Therefore, this finite element analysis (FEA) study aimed to mechanically investigate the effect of an additional AP blocking screw on the bone-nail construct for nail/medullary canal mismatch after short cephalomedullary nailing in unstable pertrochanteric fractures.
Methods
Finite element model
A previously verified 3D finite element model (FEM) was used in this study.9,10 We performed intact left femur CT at a transverse resolution of 1.0 mm in 1.0 mm increments. The geometry of the femur and medullary canal surfaces was reconstructed using CT slice images created using the Mimics program version 21.0 (Materialise, Belgium). The intact femoral shape was obtained through geometry extraction, and subsequently volume-meshed with isotropic tetrahedral element types. To verify FEM, a strain was measured by attaching a strain gauge at a total of 20 points on the anterior, posterior, medial, and lateral sides of the model, and compared with that of the study by Heiner and Brown.10 An osteoporotic bone model was reproduced according to a previously verified model.11 The unstable intertrochanteric fracture corresponding to AO/OTA 31-A3.3 was reproduced using the automatic solid and mesh generation program (ABAQUS) version 6.14 (Dassault Systems, France).12 The lesser trochanter was removed, and the fracture gap was set at 2 mm.

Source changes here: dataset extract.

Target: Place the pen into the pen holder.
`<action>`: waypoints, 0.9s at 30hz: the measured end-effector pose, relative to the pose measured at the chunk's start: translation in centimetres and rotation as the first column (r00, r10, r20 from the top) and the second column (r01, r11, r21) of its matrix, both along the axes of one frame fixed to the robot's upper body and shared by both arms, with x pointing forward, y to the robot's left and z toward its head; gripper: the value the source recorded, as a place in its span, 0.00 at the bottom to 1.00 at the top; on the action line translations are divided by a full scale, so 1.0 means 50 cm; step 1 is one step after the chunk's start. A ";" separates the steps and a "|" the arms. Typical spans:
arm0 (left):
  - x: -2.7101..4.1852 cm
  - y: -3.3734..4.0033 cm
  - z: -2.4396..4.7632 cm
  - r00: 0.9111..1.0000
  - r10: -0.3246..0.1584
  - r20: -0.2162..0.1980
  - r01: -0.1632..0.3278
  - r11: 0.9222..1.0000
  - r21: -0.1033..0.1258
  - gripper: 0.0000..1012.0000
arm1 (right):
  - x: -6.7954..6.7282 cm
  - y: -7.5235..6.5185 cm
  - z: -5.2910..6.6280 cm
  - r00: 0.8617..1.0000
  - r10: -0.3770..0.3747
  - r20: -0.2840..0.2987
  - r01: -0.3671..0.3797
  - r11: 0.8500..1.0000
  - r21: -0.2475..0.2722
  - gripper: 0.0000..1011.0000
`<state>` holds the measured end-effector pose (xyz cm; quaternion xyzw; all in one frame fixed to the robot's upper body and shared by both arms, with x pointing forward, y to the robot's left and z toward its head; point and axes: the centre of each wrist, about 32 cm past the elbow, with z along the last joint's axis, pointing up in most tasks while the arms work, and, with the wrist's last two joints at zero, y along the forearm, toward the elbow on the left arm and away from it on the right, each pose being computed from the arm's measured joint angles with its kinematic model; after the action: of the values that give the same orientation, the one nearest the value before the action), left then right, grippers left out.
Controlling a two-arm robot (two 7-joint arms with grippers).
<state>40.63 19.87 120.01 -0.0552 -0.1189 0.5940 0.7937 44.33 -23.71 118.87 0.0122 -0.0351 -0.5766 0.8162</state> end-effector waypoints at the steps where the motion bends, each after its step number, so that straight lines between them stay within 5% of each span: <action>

To investigate the effectiveness of the blocking screw in varying degrees of nail/medullary canal mismatch, four FEMs with different medullary canal osteoporotic femur diameters – namely 16, 18, 20, and 22 mm – were implemented (Figure 1). Medullary canal diameter was measured at 10 cm below the mid lesser trochanter line, directly above the distal locking screw level.13
Fig. 1
Short Gamma 3 CMNs (Stryker, USA), which were 170 mm in length and 12.0 mm in nail diameter, and had a 125° caput-collum-diaphyseal angle, a 100 mm lag screw length, and a 26 to 32 mm distal locking screw length, were used in this study. The geometry of all nail configurations was constructed in the intramedullary canal of each fractured FEM using ABAQUS. The lag screw was inserted into the centre-to-centre position in the femoral head, and the tip-apex distance was set to 22.92 mm on the AP and lateral views. Anatomical reduction was assumed in all models while maintaining the fracture gap. A cortical screw that was 32 mm in length and 3.5 mm in diameter was used as the blocking screw in the metaphyseal-diaphyseal junction, right inside the nail and at 10 mm below the transverse fracture line in the AP direction (Figure 1). Eight models were reproduced using combinations of four different medullary canal diameters, with and without blocking screws.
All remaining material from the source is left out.